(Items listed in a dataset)
────────
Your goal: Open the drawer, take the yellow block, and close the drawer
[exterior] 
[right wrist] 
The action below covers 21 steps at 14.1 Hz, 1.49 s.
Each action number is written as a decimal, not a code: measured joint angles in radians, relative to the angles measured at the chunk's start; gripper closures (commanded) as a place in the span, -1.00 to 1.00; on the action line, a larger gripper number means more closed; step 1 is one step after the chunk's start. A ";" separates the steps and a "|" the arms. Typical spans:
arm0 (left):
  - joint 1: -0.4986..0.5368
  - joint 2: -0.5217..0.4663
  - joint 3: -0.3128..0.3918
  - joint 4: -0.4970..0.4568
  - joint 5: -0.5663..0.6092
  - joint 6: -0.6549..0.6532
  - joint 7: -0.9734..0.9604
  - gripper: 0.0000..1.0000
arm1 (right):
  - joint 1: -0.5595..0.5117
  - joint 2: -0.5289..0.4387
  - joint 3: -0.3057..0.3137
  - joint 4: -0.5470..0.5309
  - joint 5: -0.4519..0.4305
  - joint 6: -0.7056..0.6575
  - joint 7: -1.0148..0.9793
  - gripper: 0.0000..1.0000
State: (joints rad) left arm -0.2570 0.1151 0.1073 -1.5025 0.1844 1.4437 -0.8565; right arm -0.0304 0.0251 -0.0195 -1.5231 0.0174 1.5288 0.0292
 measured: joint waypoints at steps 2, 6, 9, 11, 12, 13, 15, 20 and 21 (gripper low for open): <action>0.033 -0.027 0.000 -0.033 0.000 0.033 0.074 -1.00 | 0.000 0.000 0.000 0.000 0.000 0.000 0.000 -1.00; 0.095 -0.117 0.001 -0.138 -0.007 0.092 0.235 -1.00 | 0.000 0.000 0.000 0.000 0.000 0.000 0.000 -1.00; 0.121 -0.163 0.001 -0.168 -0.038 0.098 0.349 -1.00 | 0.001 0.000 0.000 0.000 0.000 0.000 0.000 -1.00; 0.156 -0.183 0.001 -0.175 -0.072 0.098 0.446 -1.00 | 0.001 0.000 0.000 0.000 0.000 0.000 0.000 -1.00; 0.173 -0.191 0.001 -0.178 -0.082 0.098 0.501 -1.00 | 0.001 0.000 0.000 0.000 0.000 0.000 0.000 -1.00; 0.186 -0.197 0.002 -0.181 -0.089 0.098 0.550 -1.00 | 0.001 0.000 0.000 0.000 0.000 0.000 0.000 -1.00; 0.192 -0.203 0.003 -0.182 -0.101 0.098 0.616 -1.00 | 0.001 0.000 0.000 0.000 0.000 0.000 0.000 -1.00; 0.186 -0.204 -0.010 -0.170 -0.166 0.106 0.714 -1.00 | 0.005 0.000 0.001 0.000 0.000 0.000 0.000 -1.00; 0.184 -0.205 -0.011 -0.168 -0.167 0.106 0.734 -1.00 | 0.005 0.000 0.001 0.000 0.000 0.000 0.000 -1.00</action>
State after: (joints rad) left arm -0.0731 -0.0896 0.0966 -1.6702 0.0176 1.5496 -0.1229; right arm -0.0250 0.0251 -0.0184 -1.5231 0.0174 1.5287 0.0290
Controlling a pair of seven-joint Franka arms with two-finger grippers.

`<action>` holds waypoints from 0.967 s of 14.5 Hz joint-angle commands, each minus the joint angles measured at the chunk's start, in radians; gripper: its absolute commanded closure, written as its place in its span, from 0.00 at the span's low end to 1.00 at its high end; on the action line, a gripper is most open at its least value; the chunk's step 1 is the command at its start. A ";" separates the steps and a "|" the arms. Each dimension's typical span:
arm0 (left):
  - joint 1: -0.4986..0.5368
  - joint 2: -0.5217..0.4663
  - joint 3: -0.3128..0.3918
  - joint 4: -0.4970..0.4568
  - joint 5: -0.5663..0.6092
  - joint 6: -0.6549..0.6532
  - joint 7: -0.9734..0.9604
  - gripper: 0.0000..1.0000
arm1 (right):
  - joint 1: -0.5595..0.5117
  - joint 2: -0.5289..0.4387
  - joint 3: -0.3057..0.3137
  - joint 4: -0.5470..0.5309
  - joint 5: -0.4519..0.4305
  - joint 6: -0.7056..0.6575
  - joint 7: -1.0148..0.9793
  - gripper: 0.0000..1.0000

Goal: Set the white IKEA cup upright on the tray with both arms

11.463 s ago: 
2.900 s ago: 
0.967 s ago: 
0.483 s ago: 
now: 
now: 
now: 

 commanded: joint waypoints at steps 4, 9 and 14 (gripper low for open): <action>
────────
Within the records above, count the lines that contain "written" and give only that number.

Solution.
2